それに大志、Z世代にとっての映画とはどのようなものなのか、道満氏に聞いた。

「Z世代にとっても、Z世代の親世代と同様に、映画はYouTube動画等とはまったく別物という認識があるように感じます。実際、Z世代からは映画館は映像コンテンツ以上の付加価値があるといった意見も出ました。

以前は、映画の場合はDVDやビデオをレンタルするか金曜ロードショーなどで放送されるのを待つ、ドラマや番組の場合はリアルタイムで観る、録画するかレンタルして家で観るということが当たり前だったかと思います。今は、映画、ドラマや番組にしても、デジタルが進む時代に合わせてテレビのみの視聴にとらわれず、いつどこでも気軽にスマホ、iPadやパソコンを使って観られるようになりました。

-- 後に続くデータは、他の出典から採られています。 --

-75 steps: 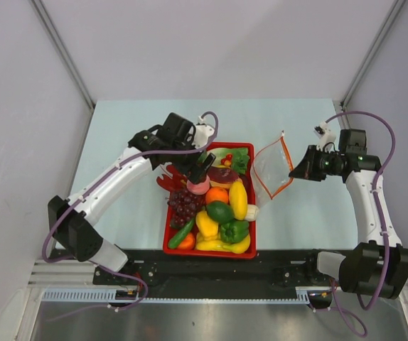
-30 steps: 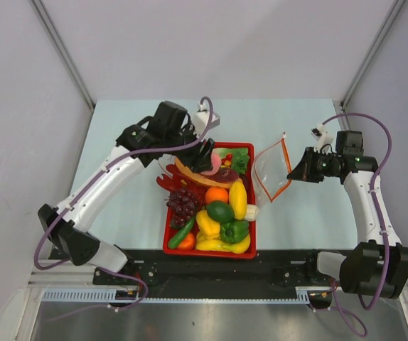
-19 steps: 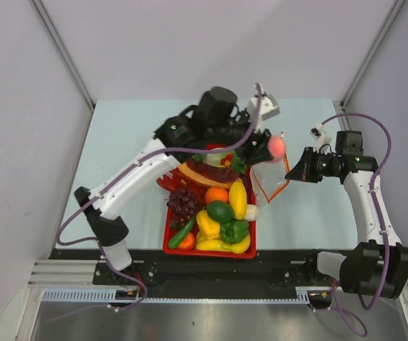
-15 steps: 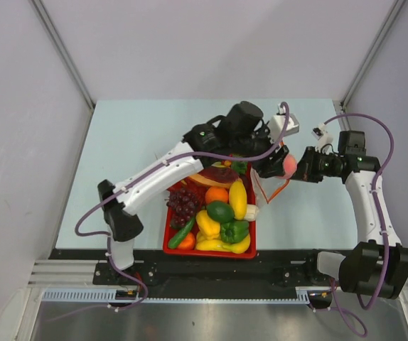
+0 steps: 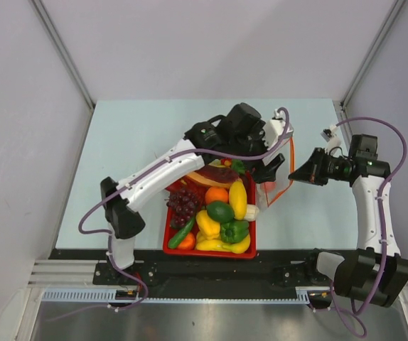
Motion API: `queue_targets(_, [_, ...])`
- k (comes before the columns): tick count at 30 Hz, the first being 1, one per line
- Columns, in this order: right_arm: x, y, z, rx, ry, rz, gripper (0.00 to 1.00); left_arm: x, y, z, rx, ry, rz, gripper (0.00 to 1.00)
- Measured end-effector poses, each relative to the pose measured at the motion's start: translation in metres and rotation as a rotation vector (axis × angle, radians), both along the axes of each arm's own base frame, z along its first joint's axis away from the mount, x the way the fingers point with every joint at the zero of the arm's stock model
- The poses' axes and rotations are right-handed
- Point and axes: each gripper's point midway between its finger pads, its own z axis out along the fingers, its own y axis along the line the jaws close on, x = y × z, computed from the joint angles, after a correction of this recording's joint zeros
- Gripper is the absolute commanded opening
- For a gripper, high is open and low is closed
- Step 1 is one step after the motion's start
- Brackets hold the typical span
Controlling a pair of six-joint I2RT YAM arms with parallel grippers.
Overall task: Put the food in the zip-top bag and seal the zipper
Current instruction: Place the fake fruit in the zipper food storage bag, then pick up the fake fruit from the bin.
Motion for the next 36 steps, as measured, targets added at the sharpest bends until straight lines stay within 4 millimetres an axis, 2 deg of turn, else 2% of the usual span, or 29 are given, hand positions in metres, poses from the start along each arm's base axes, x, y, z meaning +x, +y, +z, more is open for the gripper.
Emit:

そのため、Z世代は親世代と比べて、圧倒的にコンテンツに触れる時間が多いのです。ですので、映画、アマゾンプライムなどのサブスクサービスで観る映画、YouTubeで観る動画など、どれもZ世代にとってはそれぞれ面白いエンタメコンテンツとしてとらえており、認識の違いで言うと、『誰とどこでどうやって観るか?』といったシチュエーションや体験なのかなと感じます。

実際に、『映画館になぜ行くのか?』というヒアリングでも、『シチュエーションと体験ができるから、映画館に実際に足を運ぶ』という声がありました。YouTubeも友達と家でゲームの実況中継を観ることもあれば、一人でコスメを購入する際にレビューを観ることもあります。Z世代はデジタルネイティブで物心ついた頃からエンタメコンテンツに数多く触れてきたからこそ、何をどの場面で観たり、参考にしたりするのが自分にとって一番良いかを自身で判断する軸があるように感じます」

Z世代の映画に対する意識を知ることができた。さらに、映画へのとらえ方や関わり方を通じて、Z世代の傾向も見えてきた。普段、Z世代と直接関わるときやマーケティングを行う際に参考になるだろう。